# Remove/disable internal crossover on monobloc amp



## ninetysix (Dec 6, 2009)

Im using a pair of soundstream Picasso nano PN1.450D monobloc amps to power a pair of sealed alpine type R 8" subs on the floor in front of the seats as midbass drivers, and the amps internal crossovers are getting in the way. There is no "off" switch and dial only goes up to 250hz and it's a 12dB/octave Butterworth filter. I had my heart set on a steeper slope as I have a bit of a dip at 200hz. The phase shift is proving a little tricky to sort out too, everything would be so much easier with a 24db slope....

Sure the amps are meant for subs, although soundstream list the FR as going up to 30kHz... Kinda hard to get past 1kHz with a permanent 250hz 12db filter! It would be so much nicer if my DSP could handle all the crossings over. I've compared measurements of the same drivers powered by a 450w AB amp and the sub amp starts rolling off above 150hz, exactly the same as when I set a 250hz 12db/BW filter on the AB amp.

I haven't looked too closely at the board, but does this sound doable? Either disable it completely or perhaps changing the pot to a different value, so that the internal crossover is up around 500-1000hz and out of the picture?


Cheers


----------



## Lycancatt (Apr 11, 2010)

I would like to know about this too. been looking at doing a very similar thing as your doing but I think your right the permanent lowpass might be an issue.


----------



## ninetysix (Dec 6, 2009)

Hmmm, just had a thought.. If I set my DSP to a 12db/octave Butterworth low pass at 250hz, and the amp also does the same, does that not then become a 24db/octave linkwitz-riley filter? Which is probably exactly what I need any way. So DSP set to 12dB/BW low on midbass and 24dB/LR highpass on the midrange, all set to 250Hz and it should be in phase and sum to 0dB gain at crossover. I think. Neither driver is (naturally) rolling off by 250 anyhow.
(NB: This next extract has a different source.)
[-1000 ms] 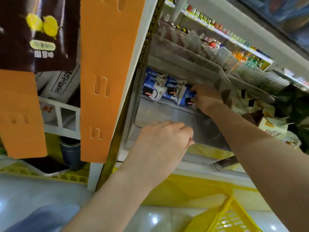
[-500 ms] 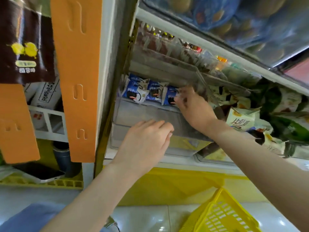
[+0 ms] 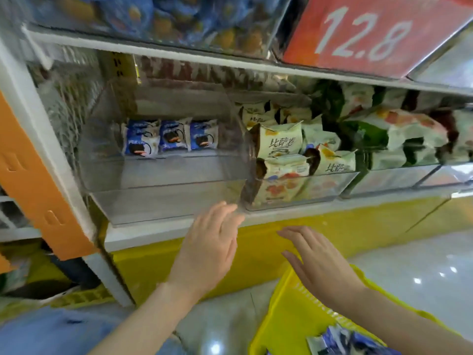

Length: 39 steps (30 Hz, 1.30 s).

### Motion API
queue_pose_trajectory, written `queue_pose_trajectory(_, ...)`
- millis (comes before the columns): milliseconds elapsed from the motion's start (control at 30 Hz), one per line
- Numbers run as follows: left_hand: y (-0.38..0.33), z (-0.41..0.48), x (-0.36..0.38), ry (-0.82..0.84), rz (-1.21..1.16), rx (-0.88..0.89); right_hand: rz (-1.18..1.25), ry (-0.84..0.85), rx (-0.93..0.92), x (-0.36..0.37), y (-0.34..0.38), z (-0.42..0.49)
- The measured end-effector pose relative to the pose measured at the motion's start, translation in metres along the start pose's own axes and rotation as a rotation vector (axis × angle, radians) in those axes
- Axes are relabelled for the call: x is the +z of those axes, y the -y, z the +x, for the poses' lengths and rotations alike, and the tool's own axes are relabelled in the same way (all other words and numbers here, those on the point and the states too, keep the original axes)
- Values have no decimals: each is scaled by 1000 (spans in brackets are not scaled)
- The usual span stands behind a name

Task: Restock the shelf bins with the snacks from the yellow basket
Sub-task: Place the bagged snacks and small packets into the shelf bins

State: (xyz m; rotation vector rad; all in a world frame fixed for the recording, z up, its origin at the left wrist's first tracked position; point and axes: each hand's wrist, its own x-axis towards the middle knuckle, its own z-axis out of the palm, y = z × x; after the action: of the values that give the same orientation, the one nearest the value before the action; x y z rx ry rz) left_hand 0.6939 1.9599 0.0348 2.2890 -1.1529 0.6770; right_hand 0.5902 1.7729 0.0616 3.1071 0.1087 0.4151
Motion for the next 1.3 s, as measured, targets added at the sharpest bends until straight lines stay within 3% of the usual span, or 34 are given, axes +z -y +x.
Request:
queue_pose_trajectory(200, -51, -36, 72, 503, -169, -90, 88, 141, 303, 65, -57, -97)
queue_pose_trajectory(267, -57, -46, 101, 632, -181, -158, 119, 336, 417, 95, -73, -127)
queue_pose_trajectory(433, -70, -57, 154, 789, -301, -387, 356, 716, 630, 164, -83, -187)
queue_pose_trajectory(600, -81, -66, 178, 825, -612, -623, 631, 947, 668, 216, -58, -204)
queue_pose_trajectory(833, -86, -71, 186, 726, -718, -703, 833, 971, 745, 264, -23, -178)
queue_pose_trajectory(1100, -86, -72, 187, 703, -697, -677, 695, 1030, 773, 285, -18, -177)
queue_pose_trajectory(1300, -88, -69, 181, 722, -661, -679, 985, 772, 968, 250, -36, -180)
Though I'm still keen to kill the amp xo if I can, I'd hate to find myself thinking "sounds like I'm a few degrees out of phase between 247-250hz" because I'm relying on the pot on an amp and the setting in the DSP to be the same :blush:


----------



## Justin Zazzi (May 28, 2012)

ninetysix said:


> Hmmm, just had a thought.. If I set my DSP to a 12db/octave Butterworth low pass at 250hz, and the amp also does the same, does that not then become a 24db/octave linkwitz-riley filter?


Yep, that's how it works.


----------



## ninetysix (Dec 6, 2009)

Jazzi said:


> Yep, that's how it works.


Cheers mate


----------



## ninetysix (Dec 6, 2009)

OK just a quick update, if any body else is interested in doing this, don't. At least with these cheap soundstream Picasso nano monoblocs, I finally figured out why I just couldn't find a good setup... These babies are clipping their ass off in the midbass range, strong as an ox if you low pass them around 120hz BW-4, but 60-200 the amp is hot as hell and the woofer is making awful mechanical clicking noises


----------